Broad-based, integrated, community-wide initiatives can help keep seniors out of the hospital, says an important new study from the Journal of the American Medical Association.

The study, done by a team led by Dr. Joanne Lynn of the Altarum Institute’s Center on Elder Care and Advanced Illness is new evidence that by working together, hospitals, physicians, social workers, nursing homes, home health agencies, and community organizations can help seniors reduce both initial hospitalizations and readmissions. This suggests that such teamwork can improve the quality of care for elders with chronic disease.

The researchers looked at 14 initiatives across the country, all involving Medicare Quality Improvement Organizations (QIOs). These are private, Medicare-funded groups that work with medical providers and seniors in each state to improve the quality and efficiency of health care. The study looked at networks in a broad range of communities throughout the country from Miami, FL to Whatcom County, WA. The sites were rich and poor, urban and rural, and those with relatively high hospital usage and those with lower utilization.

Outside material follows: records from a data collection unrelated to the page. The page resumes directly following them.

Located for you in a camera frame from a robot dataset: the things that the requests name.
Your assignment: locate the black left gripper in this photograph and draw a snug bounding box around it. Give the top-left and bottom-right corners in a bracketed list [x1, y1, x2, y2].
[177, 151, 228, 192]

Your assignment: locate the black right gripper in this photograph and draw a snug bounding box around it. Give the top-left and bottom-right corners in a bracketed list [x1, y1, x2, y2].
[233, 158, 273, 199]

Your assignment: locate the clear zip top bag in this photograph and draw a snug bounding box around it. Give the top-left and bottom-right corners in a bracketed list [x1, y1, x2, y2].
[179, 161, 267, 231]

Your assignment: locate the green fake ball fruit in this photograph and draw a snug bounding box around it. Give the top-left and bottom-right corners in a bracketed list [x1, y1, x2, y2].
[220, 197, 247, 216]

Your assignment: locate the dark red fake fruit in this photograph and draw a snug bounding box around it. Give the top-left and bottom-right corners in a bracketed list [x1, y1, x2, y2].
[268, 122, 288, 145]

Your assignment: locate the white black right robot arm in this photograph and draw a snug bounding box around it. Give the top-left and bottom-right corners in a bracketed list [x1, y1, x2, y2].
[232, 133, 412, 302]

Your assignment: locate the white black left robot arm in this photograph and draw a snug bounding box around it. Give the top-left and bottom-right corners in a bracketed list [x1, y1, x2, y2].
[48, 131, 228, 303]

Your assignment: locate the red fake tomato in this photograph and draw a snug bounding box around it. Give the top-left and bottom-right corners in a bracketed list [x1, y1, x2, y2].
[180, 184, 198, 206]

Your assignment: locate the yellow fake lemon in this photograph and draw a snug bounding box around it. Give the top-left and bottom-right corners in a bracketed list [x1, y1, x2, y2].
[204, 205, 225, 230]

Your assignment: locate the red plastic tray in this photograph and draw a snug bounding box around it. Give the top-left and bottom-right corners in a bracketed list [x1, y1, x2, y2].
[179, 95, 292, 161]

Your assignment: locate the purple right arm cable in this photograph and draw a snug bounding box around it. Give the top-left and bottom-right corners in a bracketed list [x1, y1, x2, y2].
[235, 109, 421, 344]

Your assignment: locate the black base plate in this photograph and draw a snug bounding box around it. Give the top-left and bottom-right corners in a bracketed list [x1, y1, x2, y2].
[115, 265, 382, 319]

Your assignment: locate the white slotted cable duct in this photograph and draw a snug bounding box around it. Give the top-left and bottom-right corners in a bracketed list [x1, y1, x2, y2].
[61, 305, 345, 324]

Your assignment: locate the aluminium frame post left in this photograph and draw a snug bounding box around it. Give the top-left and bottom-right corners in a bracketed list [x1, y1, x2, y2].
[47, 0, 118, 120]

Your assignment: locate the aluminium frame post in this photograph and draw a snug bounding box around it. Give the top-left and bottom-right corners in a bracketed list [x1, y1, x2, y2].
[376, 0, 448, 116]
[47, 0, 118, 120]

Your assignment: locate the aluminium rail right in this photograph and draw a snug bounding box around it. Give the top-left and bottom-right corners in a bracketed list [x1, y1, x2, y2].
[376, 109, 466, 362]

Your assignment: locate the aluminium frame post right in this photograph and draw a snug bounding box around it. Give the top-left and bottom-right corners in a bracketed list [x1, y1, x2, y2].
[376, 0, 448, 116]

Participants used a wage range of methods to reduce hospitalizations. Nearly all used care transition nurses who are specially trained to coach high-risk patients in ways to care for themselves. Most used Project RED (Re-Engineered  Discharge) that standardizes hospital discharges. Nursing homes used software called INTERACT which helps nurses identify and manage residents’ changing health status. What’s striking is these are all readily available off-the-shelf tools that any facility can use.

Some of the programs also used community relationships to help seniors stay out of the hospital. The program in Tuscaloosa, AL, for instance, built on ties with local churches. I have written in the past about a similar model in Memphis TN that aims to accomplish the same goal.  

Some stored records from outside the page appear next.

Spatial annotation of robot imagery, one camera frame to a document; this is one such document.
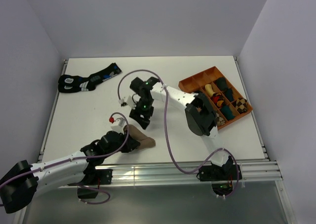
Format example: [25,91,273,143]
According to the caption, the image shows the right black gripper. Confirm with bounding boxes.
[129,98,155,130]

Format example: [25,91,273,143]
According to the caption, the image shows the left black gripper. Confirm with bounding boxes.
[104,129,140,158]

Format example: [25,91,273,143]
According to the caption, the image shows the brown sock red stripes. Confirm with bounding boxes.
[124,125,156,150]

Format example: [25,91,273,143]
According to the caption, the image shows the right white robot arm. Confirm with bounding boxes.
[129,77,234,179]

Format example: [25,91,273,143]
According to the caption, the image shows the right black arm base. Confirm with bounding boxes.
[196,155,242,198]

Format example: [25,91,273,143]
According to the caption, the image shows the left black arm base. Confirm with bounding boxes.
[77,169,113,200]

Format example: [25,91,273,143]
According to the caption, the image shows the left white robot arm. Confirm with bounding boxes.
[0,131,140,214]

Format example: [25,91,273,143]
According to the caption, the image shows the yellow rolled sock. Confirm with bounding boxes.
[205,84,215,97]

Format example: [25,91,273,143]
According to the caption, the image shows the black blue patterned sock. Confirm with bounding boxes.
[58,63,122,93]

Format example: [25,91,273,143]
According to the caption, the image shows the red black rolled sock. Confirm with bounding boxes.
[211,93,226,108]

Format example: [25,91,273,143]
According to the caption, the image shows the brown argyle rolled sock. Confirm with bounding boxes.
[216,113,226,127]

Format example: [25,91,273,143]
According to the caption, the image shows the dark green rolled sock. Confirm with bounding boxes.
[215,77,228,91]

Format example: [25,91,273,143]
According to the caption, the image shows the orange compartment tray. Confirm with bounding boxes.
[178,66,253,129]

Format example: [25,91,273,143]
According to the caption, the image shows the dark teal rolled sock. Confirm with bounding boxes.
[224,88,234,102]

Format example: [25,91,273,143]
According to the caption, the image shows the brown checkered rolled sock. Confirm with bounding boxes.
[235,97,248,114]

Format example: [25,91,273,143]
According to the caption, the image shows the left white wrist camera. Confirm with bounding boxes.
[109,117,125,134]

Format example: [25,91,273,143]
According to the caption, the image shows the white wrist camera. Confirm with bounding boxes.
[109,117,125,134]
[119,96,136,109]

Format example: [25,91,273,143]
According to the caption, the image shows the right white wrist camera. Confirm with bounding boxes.
[119,96,136,109]

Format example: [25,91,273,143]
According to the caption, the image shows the aluminium table rail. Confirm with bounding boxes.
[96,161,283,187]

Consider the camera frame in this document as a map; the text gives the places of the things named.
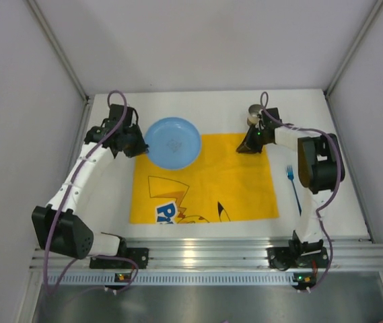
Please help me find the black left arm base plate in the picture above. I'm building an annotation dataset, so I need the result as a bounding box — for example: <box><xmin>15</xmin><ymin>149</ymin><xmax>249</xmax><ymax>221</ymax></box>
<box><xmin>90</xmin><ymin>248</ymin><xmax>149</xmax><ymax>270</ymax></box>

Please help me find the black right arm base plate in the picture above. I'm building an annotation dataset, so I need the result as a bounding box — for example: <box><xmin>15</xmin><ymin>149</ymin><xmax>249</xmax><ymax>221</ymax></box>
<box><xmin>267</xmin><ymin>247</ymin><xmax>329</xmax><ymax>271</ymax></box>

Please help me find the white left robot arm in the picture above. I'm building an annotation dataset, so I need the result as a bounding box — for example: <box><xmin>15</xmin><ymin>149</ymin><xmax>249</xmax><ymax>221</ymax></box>
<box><xmin>32</xmin><ymin>104</ymin><xmax>148</xmax><ymax>259</ymax></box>

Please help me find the blue metal fork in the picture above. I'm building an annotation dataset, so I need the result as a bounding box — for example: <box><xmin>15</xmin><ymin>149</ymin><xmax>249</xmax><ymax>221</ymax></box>
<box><xmin>285</xmin><ymin>165</ymin><xmax>302</xmax><ymax>215</ymax></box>

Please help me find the steel cup with brown base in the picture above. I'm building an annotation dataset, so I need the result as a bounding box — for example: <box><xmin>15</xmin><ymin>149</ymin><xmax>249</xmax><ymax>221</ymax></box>
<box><xmin>246</xmin><ymin>104</ymin><xmax>263</xmax><ymax>127</ymax></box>

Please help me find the yellow printed cloth mat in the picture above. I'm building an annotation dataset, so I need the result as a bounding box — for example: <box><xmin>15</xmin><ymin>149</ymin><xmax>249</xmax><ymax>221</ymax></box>
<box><xmin>129</xmin><ymin>133</ymin><xmax>279</xmax><ymax>225</ymax></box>

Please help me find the aluminium table edge rail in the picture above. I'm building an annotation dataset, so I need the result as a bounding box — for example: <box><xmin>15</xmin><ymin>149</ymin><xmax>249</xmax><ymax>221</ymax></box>
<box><xmin>29</xmin><ymin>237</ymin><xmax>383</xmax><ymax>272</ymax></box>

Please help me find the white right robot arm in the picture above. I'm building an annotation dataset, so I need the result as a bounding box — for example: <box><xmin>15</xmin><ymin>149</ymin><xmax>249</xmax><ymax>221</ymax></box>
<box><xmin>236</xmin><ymin>104</ymin><xmax>345</xmax><ymax>271</ymax></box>

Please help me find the perforated metal cable tray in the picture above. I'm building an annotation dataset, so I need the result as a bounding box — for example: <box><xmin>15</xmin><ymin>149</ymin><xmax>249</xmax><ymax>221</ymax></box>
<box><xmin>42</xmin><ymin>271</ymin><xmax>316</xmax><ymax>287</ymax></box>

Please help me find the light blue plastic plate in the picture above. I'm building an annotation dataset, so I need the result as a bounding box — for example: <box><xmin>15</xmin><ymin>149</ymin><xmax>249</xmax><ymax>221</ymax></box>
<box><xmin>144</xmin><ymin>117</ymin><xmax>202</xmax><ymax>170</ymax></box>

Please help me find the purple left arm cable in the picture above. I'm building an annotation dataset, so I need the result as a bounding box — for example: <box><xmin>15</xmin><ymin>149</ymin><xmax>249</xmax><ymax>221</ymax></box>
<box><xmin>42</xmin><ymin>89</ymin><xmax>140</xmax><ymax>297</ymax></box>

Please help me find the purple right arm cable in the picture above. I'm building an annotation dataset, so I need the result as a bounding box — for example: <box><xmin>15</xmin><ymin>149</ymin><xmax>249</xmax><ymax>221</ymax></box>
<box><xmin>260</xmin><ymin>92</ymin><xmax>343</xmax><ymax>290</ymax></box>

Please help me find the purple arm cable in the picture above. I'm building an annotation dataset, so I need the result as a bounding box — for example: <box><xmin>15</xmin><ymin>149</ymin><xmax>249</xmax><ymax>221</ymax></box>
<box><xmin>42</xmin><ymin>89</ymin><xmax>140</xmax><ymax>297</ymax></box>
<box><xmin>260</xmin><ymin>92</ymin><xmax>343</xmax><ymax>290</ymax></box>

In other communities, hospitals and nursing homes did a better job sharing data. In others, nursing facilities changed the way they cared for new admissions. My friend Joanne Kenen wrote a nice piece for Politico describing how some of these local projects operate.

The bottom line is that both initial hospitalizations and rehospitalizations were lower in the 14 communities than in 50 similar communities that did not use these interventions.

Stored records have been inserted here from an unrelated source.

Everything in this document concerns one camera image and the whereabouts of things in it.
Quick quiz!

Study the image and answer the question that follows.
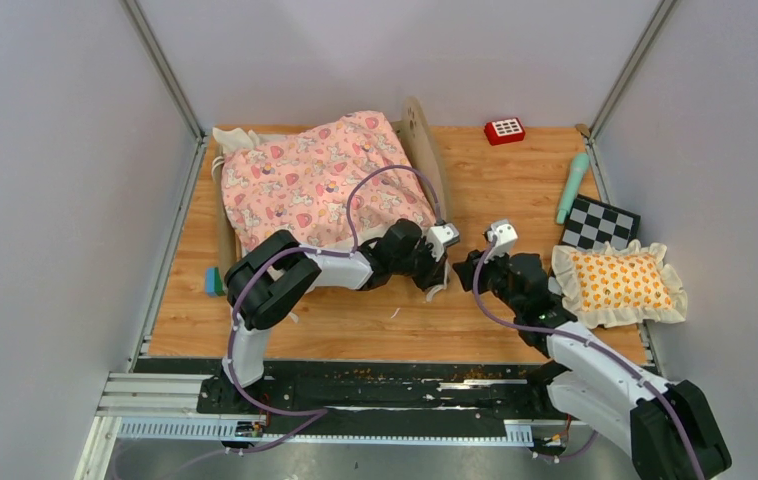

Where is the pink unicorn drawstring bag blanket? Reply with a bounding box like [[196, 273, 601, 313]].
[[212, 111, 437, 253]]

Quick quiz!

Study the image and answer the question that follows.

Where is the black and silver chessboard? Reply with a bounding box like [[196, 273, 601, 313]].
[[559, 195, 641, 251]]

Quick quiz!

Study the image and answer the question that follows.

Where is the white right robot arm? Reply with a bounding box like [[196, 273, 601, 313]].
[[453, 250, 732, 479]]

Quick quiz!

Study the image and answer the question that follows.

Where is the orange duck print pillow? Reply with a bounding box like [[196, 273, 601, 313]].
[[551, 240, 688, 329]]

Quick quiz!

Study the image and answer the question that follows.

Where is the red white grid block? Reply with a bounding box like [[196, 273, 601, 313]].
[[483, 117, 526, 146]]

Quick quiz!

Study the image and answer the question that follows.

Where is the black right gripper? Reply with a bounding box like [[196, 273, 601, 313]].
[[452, 243, 523, 315]]

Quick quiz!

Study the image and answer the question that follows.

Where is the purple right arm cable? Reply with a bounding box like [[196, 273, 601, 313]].
[[471, 241, 708, 480]]

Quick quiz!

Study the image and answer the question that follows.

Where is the wooden striped pet bed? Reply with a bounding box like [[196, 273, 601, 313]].
[[212, 98, 452, 264]]

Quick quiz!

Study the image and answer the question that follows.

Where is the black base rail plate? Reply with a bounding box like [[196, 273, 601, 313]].
[[196, 360, 592, 445]]

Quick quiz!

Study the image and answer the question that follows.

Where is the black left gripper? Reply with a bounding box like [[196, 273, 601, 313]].
[[392, 237, 450, 293]]

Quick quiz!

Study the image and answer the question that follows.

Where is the blue green grey block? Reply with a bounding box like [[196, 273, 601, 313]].
[[204, 266, 226, 298]]

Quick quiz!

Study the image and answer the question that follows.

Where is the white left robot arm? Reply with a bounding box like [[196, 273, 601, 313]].
[[222, 219, 460, 413]]

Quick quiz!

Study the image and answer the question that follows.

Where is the mint green massager wand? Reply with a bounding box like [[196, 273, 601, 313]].
[[555, 153, 590, 225]]

There are several important caveats to this study. The first is that fewer hospitalizations are not necessarily the same as better care.  It was also hard to find perfect matches between those communities that used the initiatives and those that did not. It also turned out that hospitalizations and readmissions declined in both sets of communities, though they fell more in those that implemented quality programs. Finally, while admissions and readmissions fell, rehospitalizations as a percentage of discharges (a commonly used measure) did not.

Still, this study builds on a growing body of evidence that when doctors, hospitals, nursing homes, community organizations, and patients themselves work together, seniors are more likely to do a better job caring for themselves. And that can keep them out of the hospital, which is usually  a very good thing.